The result should be every line that contains the word "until", taken from the material.
#### STUDY MATERIAL
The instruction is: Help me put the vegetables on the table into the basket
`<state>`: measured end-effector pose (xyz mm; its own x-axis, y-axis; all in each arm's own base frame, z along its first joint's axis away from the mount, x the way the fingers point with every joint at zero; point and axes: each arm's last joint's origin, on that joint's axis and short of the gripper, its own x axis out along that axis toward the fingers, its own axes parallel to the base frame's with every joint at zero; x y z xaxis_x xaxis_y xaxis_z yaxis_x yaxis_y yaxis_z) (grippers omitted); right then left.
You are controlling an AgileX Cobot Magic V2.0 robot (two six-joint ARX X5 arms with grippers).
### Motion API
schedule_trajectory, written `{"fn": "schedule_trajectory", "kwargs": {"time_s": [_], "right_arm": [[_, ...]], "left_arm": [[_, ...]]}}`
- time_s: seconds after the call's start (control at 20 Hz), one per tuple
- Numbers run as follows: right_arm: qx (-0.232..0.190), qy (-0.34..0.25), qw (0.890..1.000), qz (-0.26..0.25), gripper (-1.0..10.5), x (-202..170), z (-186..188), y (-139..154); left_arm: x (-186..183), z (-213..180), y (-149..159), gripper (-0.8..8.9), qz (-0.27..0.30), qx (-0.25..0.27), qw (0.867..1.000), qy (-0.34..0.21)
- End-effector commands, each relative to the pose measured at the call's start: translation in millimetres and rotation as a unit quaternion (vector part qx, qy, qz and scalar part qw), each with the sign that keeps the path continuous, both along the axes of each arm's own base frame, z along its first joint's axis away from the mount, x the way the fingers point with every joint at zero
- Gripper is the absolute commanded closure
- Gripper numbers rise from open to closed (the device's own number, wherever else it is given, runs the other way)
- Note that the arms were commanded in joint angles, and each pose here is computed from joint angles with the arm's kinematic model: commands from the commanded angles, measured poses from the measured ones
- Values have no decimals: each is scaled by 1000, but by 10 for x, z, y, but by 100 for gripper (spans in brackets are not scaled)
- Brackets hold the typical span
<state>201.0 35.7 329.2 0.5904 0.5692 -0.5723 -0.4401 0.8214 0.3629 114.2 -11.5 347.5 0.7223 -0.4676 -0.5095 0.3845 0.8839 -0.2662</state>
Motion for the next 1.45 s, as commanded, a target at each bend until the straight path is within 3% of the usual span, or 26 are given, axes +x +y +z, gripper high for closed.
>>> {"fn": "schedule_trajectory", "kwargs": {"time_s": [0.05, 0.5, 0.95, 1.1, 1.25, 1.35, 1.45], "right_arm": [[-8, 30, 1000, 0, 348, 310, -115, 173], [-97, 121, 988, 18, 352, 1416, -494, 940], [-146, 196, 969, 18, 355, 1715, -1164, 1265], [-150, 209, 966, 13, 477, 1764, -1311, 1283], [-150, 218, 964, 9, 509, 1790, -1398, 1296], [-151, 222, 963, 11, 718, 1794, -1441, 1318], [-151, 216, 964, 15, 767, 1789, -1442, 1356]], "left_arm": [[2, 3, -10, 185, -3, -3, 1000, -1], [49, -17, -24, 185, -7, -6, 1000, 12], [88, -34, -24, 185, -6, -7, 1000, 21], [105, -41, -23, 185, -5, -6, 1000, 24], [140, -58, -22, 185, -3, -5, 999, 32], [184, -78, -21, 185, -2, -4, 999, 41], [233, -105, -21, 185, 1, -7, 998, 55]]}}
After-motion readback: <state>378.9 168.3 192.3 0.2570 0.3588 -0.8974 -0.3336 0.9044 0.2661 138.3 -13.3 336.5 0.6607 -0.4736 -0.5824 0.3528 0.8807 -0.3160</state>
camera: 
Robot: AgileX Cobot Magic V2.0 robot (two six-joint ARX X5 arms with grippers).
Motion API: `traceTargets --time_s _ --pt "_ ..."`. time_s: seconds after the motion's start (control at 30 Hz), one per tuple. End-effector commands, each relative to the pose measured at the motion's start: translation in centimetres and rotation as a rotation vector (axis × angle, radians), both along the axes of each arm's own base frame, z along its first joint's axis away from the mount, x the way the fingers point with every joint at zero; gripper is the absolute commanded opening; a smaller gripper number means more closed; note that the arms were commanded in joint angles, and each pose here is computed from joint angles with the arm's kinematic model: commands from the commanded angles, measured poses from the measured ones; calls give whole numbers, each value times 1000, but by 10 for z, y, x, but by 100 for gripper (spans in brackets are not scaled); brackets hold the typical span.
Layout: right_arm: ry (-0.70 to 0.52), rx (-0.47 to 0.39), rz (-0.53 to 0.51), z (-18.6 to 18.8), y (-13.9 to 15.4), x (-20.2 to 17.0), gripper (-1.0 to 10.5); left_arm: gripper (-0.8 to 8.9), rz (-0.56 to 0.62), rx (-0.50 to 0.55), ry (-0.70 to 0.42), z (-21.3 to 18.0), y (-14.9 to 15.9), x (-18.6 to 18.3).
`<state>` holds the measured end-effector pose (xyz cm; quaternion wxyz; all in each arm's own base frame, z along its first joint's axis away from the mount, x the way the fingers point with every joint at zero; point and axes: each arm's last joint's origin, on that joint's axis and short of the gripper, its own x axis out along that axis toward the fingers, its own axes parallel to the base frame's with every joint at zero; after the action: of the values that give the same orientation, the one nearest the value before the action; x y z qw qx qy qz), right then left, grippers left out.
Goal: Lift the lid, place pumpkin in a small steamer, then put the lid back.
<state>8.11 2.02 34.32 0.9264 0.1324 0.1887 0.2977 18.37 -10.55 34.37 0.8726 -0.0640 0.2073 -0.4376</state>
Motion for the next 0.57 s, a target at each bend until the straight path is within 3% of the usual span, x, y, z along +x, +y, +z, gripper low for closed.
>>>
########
- _ANSWER SECTION_:
Motion for the next 1.45 s, as commanded, a target at each bend until the straight path is within 3% of the usual span, or 26 are given, axes +x +y +z, gripper high for closed.
Motion for the next 0.57 s, a target at each bend until the straight path is within 3% of the usual span, x, y, z along +x, +y, +z, gripper low for closed.

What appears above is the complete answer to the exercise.